Big data has changed the game in information technology in general, and is likely to shape the future of business intelligence.

One of the more compelling questions posed by the new methods involves data science. According to Smart Data Collective contributor Gil Press, there are several directions the profession could take in future, each of which has powerful implications for the future of data science and IT in general.

Data presents options

Press explained that IT departments and data scientists could split into distinct sections and move forward independent of one another. He stated that such a solution would place the data users into a research function reporting to a high ranking corporate officer, possibly the CEO. He offered PayPal as an example of a company already employing data scientists as a separate function outside of IT.

An alternative solution offered by Press also notes that data science is vital to the future of companies but posits that it could stay within the IT section. In this scenario, data becomes the guiding principle of the technology department, which changes its role from support to transformation and becomes the leading section in an enterprise-wide data adoption effort.

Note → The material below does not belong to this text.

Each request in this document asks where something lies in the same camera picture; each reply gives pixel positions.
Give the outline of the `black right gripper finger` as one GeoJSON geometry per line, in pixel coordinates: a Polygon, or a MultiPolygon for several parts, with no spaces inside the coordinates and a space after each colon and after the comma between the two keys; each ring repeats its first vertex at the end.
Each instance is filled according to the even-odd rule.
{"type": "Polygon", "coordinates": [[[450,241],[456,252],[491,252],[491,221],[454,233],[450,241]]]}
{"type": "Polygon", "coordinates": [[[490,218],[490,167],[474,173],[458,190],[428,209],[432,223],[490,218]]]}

One of Press’ suggestions that may seem difficult to consider involves the takeover of IT functions by the marketing department. He surmised that sales functions are heavily focused on data already, with many of the new data points collected by companies coming from customers and relating to product development. Press posited that marketing officers could take direct control of such functions, effectively guiding the destiny of tech decisions. He stated that some analysts believe such an arrangement could be in place by 2017.

Marketing makes a match

Marketing departments have already found a new use for analytics tools, according to the New York Times. The source found that some supermarkets have plans in motion to deploy completely customized pricing models based on past transaction history. The firms have plans to move well beyond the traditional model of a rewards program based on coupons or offers sent out periodically.

There could be barriers to such a drastic data and sales integration. The Times cited a previous survey that found many customers are leery of companies constantly adjusting pricing structures. According to the source, however, marketers are confident that the transition from classic rewards cards to the overall model will be smooth.